22 janvier 2020 0 commentaire
  • Dans l'Amérique de la ségrégation, un enfant blanc trouve refuge dans une famille noire. La musique va le lier à son nouveau frère, avant de l'opposer. Drame social engagé, un récit prenant.

Une fraternité comme celle-là, c’est une épreuve. Un pauvre petit Blanc, abandonné dans les bois de Louisiane, est recueilli par une famille noire. Il vit dans la pauvreté, au sein d’une famille avec un enfant proche de son âge. Un frère d’adoption qui va rapidement perdre la vue. Et empoigner une guitare. Clétus devient vite un très bon bluesman, tandis que Bellerophon (mais oui, le nom que lui donne son père adoptif) s’essaie au banjo. Ils grandissent, tentent de percer comme duo mais seul Clétus convainc. Dès lors, l’entente fraternelle se fracture.

Traits épais et visages marqués, le récit d’Arnaud Floc’h avance vers le drame en gardant une belle empathie envers ses personnages.
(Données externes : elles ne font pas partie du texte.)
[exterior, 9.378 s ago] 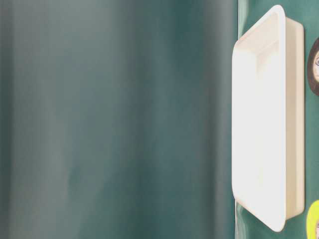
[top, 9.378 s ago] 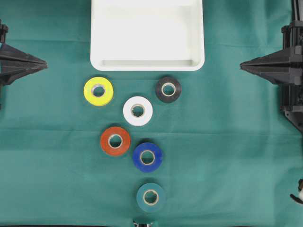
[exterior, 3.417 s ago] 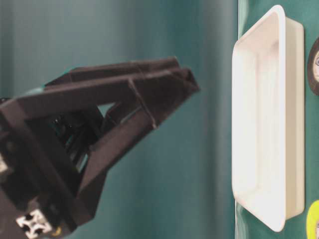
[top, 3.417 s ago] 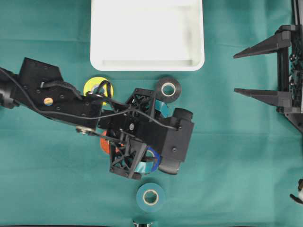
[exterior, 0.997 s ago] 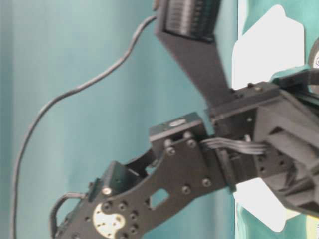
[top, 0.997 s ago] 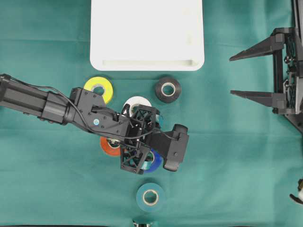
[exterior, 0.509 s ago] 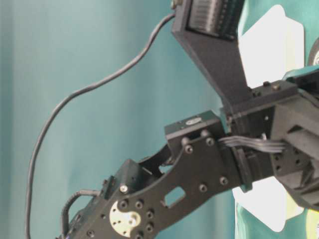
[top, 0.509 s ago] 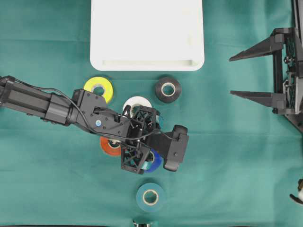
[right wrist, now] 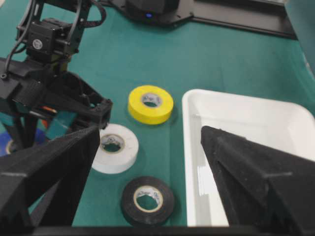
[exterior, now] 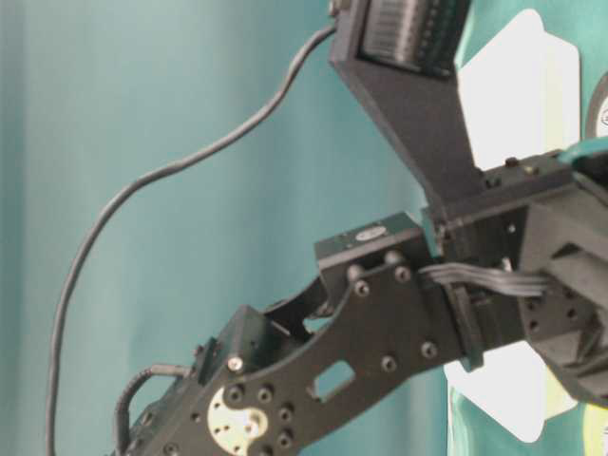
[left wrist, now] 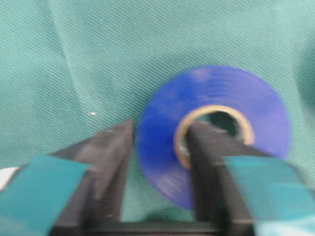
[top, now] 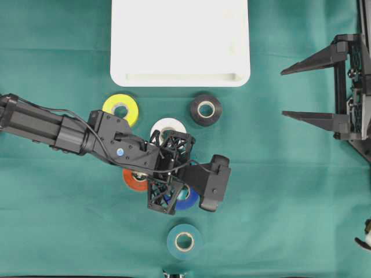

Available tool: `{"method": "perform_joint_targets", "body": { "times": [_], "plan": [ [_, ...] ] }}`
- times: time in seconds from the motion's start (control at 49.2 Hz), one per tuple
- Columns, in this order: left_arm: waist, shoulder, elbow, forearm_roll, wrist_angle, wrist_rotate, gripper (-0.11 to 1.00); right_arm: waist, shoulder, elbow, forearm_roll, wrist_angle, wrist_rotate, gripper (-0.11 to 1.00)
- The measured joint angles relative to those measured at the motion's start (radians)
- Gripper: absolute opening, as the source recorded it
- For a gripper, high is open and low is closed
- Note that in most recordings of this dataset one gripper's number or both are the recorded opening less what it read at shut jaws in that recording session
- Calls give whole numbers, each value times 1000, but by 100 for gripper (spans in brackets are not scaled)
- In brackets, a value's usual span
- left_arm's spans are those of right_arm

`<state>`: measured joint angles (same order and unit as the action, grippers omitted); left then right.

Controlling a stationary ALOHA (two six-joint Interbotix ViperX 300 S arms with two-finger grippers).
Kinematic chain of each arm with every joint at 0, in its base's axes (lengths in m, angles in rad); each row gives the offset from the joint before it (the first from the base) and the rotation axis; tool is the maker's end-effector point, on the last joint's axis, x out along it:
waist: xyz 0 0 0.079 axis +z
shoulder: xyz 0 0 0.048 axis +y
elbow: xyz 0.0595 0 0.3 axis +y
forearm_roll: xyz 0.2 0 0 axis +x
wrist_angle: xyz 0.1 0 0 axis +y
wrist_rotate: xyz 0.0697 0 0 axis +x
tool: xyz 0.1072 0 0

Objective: Pick up the tape from a random location and place it into the white case.
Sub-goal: 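Lower the left gripper into the blue roll's hole and close, then lift the blue roll with the left gripper toward the white tray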

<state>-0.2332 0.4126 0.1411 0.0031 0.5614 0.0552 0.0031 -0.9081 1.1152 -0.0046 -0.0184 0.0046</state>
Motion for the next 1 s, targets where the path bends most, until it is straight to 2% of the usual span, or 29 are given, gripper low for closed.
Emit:
{"method": "perform_joint_targets", "body": {
  "times": [0.651,0.997],
  "plan": [
    [0,-6,0,0,26,-6,22,0,0,0,0,11,0,93],
    [2,-124,-15,0,101,-6,22,0,-3,-9,0,40,0,93]
  ]
}}
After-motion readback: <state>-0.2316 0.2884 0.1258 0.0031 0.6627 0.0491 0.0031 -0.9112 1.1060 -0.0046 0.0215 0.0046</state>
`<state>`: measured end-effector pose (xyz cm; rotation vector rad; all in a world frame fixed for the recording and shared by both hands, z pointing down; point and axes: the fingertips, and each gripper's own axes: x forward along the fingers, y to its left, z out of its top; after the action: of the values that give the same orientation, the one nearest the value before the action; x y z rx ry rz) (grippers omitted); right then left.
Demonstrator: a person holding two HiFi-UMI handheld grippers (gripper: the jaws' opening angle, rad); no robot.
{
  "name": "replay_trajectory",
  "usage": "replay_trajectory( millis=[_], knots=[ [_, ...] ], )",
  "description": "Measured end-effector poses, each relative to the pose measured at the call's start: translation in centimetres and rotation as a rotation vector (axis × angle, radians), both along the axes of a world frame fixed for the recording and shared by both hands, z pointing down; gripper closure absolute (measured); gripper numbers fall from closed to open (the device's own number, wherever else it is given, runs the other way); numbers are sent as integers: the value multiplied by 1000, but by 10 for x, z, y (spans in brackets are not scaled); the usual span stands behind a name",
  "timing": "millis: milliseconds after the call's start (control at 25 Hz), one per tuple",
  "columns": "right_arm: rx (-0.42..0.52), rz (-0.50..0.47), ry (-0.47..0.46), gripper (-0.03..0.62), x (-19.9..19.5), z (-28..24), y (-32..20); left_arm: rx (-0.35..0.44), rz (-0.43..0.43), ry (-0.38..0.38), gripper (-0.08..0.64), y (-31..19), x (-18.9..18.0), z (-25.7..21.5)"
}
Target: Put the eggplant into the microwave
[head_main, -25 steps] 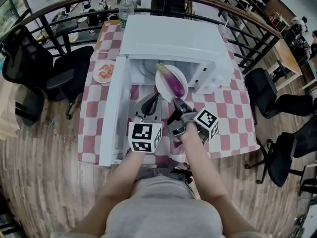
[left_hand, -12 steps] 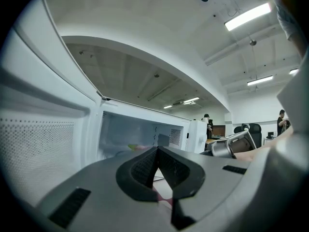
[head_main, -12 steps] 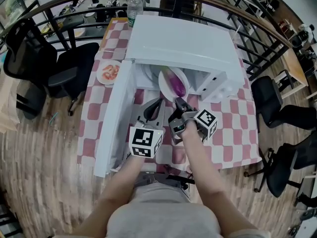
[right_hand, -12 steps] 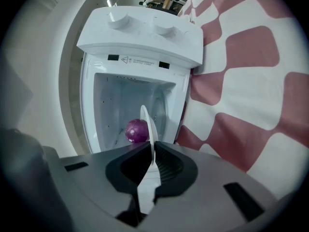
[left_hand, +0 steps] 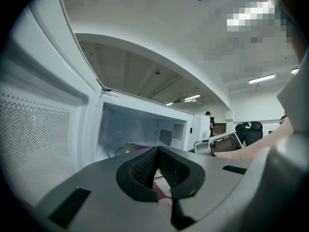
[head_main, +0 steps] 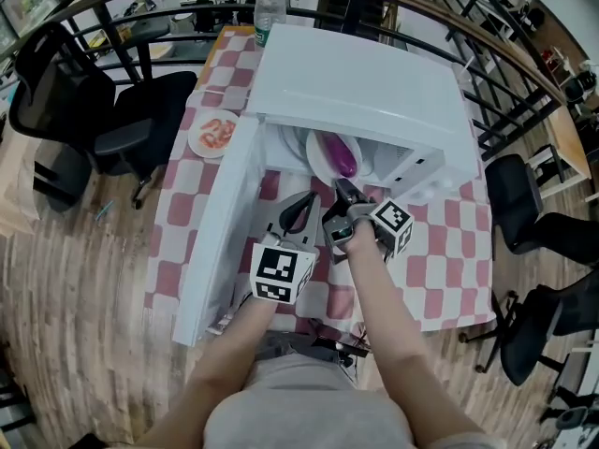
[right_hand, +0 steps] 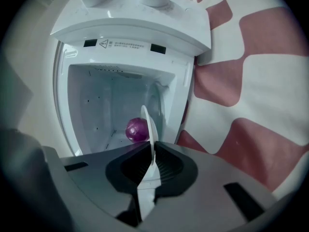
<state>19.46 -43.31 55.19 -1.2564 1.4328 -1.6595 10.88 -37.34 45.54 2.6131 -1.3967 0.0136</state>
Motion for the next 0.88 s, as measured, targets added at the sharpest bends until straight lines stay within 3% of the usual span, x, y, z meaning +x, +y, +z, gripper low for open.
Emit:
replay_trajectory(
  millis=[360,760,880],
  knots=[
    [-18,7,-6,551,1,3,-23,-9,-12,-2,555,-3,-1,3],
    [-48,-46,57,549,-2,4,-34,-23,-24,-9,555,-5,-3,7],
    [-39,-49,43,492,-2,-1,-32,-24,-18,-11,555,-5,-2,8]
  ],
)
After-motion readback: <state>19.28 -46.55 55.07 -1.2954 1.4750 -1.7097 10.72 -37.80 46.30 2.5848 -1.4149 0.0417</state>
Outre une trame émouvante évitant les facilités, le scénario souligne la culture afro-américaine, explorant au passage les années terribles de la dépression et la Seconde Guerre mondiale. Une communauté soudée par la musique, et étouffée par la ségrégation. Une passion pour les cultures noires revendiquée par l’auteur, qui a connu l’Afrique dans l’enfance. Il ajoute même, en regard de la dernière planche, une liste d’artistes -pas seulement des grands noms de la soul ou du blues-, affirmant leur importance dans l’identité américaine, « que cela plaise ou non aux suprémacistes blancs ».